Items from a data source:

■ ■ ■ ■ ■

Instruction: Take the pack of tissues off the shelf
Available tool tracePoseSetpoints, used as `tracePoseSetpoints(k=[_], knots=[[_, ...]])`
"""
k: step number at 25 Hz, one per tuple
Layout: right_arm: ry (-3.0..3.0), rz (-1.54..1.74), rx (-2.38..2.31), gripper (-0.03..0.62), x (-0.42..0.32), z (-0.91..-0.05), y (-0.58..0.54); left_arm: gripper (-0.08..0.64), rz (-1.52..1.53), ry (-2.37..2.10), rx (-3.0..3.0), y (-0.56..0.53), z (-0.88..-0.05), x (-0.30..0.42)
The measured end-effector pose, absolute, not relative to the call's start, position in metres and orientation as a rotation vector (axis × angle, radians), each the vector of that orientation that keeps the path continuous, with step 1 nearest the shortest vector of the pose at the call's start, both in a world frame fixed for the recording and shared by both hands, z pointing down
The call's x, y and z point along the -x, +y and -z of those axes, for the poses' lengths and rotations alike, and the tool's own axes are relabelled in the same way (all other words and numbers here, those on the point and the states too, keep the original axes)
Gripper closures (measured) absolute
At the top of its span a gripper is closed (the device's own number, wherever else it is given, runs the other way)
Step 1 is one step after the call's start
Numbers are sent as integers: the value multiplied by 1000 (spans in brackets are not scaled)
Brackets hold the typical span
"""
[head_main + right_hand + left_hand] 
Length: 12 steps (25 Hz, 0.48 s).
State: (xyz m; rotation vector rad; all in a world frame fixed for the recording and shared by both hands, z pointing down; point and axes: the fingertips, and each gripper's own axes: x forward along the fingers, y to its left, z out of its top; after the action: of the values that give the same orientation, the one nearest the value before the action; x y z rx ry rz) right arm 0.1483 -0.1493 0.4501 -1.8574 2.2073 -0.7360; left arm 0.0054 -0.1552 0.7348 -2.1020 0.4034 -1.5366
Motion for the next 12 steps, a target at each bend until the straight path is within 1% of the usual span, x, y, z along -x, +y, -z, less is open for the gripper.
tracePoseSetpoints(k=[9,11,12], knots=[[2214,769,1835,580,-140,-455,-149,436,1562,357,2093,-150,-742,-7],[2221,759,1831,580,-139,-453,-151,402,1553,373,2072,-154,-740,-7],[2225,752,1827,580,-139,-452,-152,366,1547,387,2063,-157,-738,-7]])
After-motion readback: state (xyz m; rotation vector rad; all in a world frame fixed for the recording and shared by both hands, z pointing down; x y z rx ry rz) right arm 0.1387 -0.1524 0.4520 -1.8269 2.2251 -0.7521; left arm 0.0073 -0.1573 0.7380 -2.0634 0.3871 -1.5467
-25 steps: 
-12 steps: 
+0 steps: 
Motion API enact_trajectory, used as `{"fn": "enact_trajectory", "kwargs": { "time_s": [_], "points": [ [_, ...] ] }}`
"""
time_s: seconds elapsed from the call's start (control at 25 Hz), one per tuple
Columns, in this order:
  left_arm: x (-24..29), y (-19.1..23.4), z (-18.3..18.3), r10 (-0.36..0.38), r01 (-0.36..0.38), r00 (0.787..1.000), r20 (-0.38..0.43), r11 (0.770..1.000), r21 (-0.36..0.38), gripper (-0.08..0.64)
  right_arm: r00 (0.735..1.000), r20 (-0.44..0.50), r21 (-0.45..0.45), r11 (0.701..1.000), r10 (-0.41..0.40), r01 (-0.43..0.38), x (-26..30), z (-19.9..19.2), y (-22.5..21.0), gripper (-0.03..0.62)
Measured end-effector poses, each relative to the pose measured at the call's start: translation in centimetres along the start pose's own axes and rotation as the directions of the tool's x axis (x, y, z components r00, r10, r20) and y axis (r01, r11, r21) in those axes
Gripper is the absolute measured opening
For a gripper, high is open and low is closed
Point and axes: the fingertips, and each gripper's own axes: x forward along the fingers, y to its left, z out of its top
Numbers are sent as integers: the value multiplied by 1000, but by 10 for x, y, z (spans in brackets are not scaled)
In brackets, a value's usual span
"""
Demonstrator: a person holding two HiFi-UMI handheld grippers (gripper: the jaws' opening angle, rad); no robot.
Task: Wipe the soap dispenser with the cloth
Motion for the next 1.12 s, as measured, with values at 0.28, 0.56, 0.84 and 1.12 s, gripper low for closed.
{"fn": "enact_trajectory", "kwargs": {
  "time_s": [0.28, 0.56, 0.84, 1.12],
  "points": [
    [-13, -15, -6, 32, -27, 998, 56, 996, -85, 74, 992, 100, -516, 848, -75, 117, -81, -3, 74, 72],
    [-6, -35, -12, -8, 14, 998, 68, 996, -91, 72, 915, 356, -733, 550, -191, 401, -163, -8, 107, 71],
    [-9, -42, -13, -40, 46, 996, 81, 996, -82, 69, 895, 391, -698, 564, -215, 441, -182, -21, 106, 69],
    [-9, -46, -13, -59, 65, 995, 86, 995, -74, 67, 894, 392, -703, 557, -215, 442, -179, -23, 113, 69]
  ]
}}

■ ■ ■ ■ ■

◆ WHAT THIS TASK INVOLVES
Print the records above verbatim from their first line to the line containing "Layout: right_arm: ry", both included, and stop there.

◆ ANSWER TO THE PROBLEM
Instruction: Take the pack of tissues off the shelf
Available tool tracePoseSetpoints, used as `tracePoseSetpoints(k=[_], knots=[[_, ...]])`
"""
k: step number at 25 Hz, one per tuple
Layout: right_arm: ry (-3.0..3.0), rz (-1.54..1.74), rx (-2.38..2.31), gripper (-0.03..0.62), x (-0.42..0.32), z (-0.91..-0.05), y (-0.58..0.54); left_arm: gripper (-0.08..0.64), rz (-1.52..1.53), ry (-2.37..2.10), rx (-3.0..3.0), y (-0.56..0.53), z (-0.88..-0.05), x (-0.30..0.42)

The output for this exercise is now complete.